It was never about anything else. You keep trying to broaden the scope 
to prove your point, but it was only about the distribution of a 
patch-set, and nothing else.

It is pretty remarkable, I must sincerely say, that a statement like 
"the right to make a difference" falls on deaf ears in an industry when 
differences (the diff command) is the primary mode of operation and the 
GPL itself is spirited in a way to allow or promote the making of such 
diffsets.

You are basically arguing against the GPL with your words.

You keep trying to talk about copyright law exclusively basically as a 
way to hold back on having to give a personal opinion, it seems. If you 
can just relate the words of others you consider more knowledgeable, and 
whose words are set in stone, then clearly they cannot suddenly make 
statements about something you haven't read from them.

But you could, and only you.

The spirit of GPL is to guarantee that people hold custody over their 
own software, the software they use on their own systems.

Modifying it and having the source available to it, is one category that 
is most important for that.

"Getting your work rewarded by getting the subsequent work of others for 
free" is a trade agreement that was attributed to it later on.

The primary goal is freedom of people over their own systems.

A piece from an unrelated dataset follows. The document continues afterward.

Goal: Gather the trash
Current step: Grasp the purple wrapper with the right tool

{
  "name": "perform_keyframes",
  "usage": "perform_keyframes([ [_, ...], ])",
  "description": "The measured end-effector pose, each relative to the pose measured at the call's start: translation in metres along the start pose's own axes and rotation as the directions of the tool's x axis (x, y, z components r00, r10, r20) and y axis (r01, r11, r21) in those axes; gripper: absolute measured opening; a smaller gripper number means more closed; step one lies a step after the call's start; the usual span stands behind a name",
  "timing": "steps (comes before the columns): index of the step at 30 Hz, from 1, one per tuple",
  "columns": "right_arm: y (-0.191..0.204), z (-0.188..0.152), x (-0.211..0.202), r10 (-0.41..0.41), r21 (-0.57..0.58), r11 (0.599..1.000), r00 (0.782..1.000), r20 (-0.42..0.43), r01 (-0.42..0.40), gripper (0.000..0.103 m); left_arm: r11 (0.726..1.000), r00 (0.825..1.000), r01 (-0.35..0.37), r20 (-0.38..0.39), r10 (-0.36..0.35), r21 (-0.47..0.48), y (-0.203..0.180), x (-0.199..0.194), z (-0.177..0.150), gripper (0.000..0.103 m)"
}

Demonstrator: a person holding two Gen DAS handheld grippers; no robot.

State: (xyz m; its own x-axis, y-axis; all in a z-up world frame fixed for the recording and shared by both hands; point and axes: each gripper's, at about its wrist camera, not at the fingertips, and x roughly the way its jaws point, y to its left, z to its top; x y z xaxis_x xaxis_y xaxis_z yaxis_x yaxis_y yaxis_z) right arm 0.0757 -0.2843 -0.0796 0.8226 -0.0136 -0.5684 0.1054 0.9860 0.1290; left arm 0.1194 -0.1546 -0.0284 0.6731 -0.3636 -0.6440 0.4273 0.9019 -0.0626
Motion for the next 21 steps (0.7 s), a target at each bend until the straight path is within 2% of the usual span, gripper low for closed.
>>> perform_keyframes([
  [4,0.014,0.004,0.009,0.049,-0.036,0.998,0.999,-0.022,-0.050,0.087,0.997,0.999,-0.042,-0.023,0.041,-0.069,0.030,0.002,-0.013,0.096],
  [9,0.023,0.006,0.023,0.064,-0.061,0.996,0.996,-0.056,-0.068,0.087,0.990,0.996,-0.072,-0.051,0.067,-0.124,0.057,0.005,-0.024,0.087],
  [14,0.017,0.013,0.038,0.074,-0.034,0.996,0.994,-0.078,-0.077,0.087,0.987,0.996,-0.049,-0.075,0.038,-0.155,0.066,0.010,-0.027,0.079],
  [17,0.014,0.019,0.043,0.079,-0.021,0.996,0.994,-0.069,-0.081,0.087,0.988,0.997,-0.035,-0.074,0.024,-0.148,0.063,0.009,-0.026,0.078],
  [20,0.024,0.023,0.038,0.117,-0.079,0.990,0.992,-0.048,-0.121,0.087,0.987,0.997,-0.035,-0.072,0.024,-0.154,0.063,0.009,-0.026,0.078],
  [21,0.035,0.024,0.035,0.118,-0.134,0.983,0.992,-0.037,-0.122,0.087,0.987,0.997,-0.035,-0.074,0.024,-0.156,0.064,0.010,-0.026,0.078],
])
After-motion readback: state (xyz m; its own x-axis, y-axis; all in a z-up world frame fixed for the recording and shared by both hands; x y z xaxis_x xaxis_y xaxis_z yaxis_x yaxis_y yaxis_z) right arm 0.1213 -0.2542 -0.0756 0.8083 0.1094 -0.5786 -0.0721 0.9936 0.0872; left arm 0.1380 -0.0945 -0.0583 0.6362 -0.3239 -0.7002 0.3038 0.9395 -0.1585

In practice what GPL does by people who are using it for their nefarious 
purposes, is to /lessen/ the ability people have to modify their 
systems, because in practice its result is that "project maintainers" 
hold complete dominion on the primary distribution channel, and most 
people are not capable of doing the modifications themselves. Also, 
information is often held back if you are trying to do something they 
don't agree with. So yes, you can modify, but, sorry, we won't tell you 
how; find out for yourself.

This is why documentation is often non-existent and especially modifying 
the kernel; have you actually read how much documentation is in it 
itself? Absolutely almost zero. There is virtually no documentation in 
the Linux source tree (apart from separate files). The code itself, is 
its own documentation, in that sense.

So now people "can" modify but they cannot, but they don't have the 
skill. What did they gain exactly?

However, producing quality code including great documentation and value 
added features, is not rewarded by GPL. Producing such code agrees with 
having commercial interests of some sort, and it agrees with trying to 
keep your code proprietary (if not closed source) because the Linux 
realm does not reward such work in itself; doing the "polishing" work is 
seen as an ungrateful task.

You can answer for yourself what would happen to the ordinary user if 
people actually trying to enhance software for their benefit are not 
capable of distributing it the way they want, and if people's power over 
their systems would increase or lessen, if they had people available 
willing to do those modifications for them (by distributing them to 
them) and when those people, that were willing to do it; were prevented 
from doing so.

If you were only allowed to distribute something you do by effectively 
giving up your rights to it, and seeing it assimilated in some main 
branch by some main distributor who holds all the power over that 
distribution, but according to their ideas and wishes.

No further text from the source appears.